Bechara’s effective, new technique will be featured during the VIETH 39th Annual Symposium on Vascular and Endovascular Issues in New York this year. The VEITH Symposium is one of the world’s largest gatherings of vascular surgeons and vascular specialists to discuss groundbreaking research, updates on clinical trials, and advances to treat vascular disease.

“I am proud the technique that I developed will be featured at one of the most prominent vascular meetings in the world. Something like this is a dream come true for a young surgeon like myself,” said Bechara.

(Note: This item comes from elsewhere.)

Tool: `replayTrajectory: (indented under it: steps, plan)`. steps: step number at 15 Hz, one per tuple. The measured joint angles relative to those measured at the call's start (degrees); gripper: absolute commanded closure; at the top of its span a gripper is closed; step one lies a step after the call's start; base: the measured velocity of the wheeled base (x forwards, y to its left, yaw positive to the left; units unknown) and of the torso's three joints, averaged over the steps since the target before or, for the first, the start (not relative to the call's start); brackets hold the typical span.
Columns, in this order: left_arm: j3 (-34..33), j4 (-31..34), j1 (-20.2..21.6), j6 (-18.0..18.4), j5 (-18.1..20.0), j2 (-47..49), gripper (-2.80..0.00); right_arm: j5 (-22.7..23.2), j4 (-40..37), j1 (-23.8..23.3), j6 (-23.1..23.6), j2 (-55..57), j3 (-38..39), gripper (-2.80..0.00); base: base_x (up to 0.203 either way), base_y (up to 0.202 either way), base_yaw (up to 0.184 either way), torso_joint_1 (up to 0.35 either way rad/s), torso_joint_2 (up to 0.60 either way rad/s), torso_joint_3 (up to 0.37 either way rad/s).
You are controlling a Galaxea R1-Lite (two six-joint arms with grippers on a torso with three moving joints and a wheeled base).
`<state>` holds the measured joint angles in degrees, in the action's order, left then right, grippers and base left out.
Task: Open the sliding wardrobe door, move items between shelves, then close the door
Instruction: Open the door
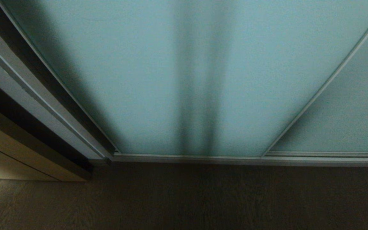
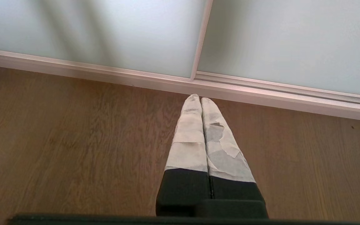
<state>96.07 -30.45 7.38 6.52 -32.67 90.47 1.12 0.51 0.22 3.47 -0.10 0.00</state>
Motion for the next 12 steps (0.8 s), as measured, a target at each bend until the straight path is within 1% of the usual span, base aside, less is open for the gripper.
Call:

“Dr. Bechara has successfully treated 12 patients with this technique; hopefully, we will present our data at other national meetings to help spread the word,” said Panagiotis Kougias, M.D., Vascular Surgery Section chief and associate professor of Surgery/Vascular Surgery at BCM. “We are proud the Michael E. DeBakey VA Medical Center has some of the best doctors and nurses in the country and offers the latest, minimally invasive alternatives for our Veterans.”